Starting with the line that holds "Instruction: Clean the", repeat each line through the last one below, exactly. Pictures stay out.

Supplied material Start Marker

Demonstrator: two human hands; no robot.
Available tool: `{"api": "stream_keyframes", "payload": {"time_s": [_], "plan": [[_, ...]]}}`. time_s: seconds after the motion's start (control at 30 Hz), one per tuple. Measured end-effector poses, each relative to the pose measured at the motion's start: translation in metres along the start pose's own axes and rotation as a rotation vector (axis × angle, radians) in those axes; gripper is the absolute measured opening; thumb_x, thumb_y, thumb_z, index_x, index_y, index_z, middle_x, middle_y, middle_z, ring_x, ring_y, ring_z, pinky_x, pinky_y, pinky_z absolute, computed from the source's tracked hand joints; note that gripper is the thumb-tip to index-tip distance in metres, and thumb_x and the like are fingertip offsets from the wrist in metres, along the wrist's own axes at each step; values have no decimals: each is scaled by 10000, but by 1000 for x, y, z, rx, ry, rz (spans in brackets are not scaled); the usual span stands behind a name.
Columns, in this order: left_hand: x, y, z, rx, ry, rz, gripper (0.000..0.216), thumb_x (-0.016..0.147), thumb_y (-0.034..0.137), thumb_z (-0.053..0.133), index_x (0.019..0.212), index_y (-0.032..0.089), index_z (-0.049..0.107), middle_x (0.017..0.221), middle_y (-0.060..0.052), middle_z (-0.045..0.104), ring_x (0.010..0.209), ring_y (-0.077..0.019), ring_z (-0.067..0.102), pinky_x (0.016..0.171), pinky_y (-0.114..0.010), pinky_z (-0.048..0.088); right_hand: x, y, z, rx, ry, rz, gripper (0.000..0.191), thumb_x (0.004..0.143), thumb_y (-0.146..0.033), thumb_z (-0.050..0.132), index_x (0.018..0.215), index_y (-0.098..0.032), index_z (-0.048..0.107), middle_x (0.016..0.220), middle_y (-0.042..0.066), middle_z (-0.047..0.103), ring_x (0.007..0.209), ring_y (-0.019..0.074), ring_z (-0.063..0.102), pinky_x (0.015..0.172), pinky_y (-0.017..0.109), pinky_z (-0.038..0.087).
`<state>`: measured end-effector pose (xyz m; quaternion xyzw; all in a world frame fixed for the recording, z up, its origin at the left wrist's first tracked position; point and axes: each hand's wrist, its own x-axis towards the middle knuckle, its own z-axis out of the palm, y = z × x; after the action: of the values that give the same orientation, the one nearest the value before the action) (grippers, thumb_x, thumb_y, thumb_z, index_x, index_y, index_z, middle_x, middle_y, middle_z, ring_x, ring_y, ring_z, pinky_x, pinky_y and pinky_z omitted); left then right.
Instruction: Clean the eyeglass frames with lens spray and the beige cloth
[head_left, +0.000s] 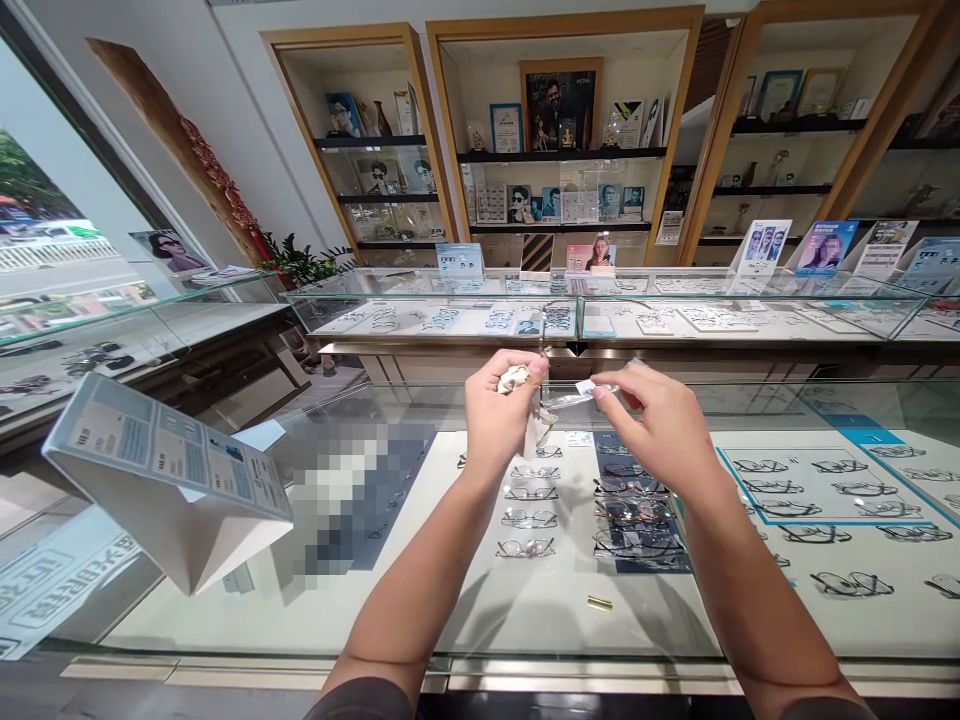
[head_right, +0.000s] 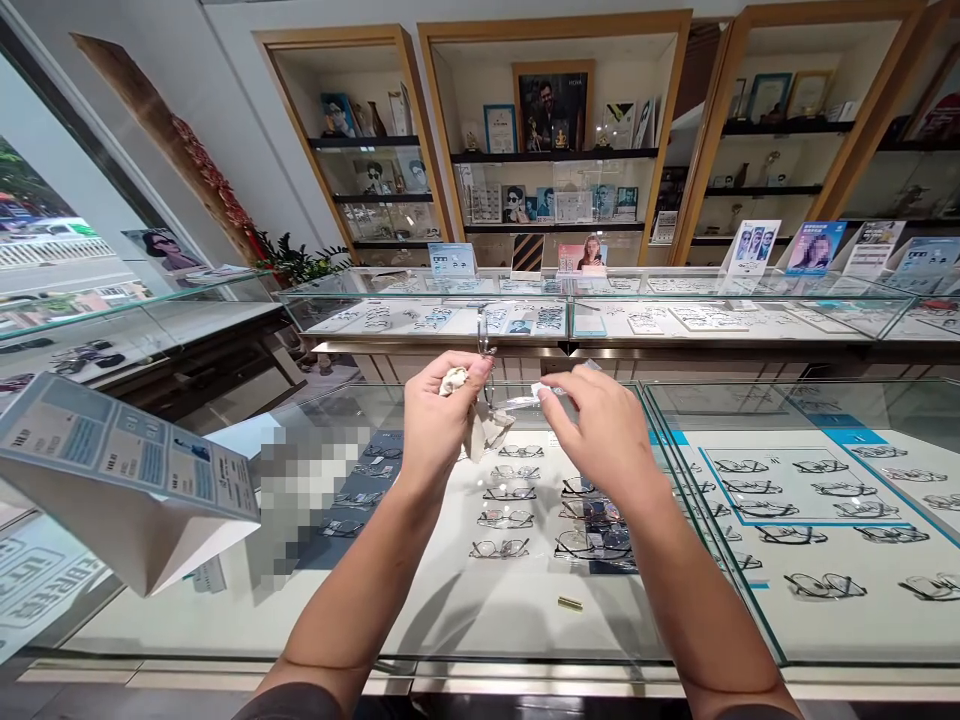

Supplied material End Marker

Problem solution
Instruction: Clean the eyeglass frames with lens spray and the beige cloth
[head_left, +0.000s] 
[head_right, +0.000s] 

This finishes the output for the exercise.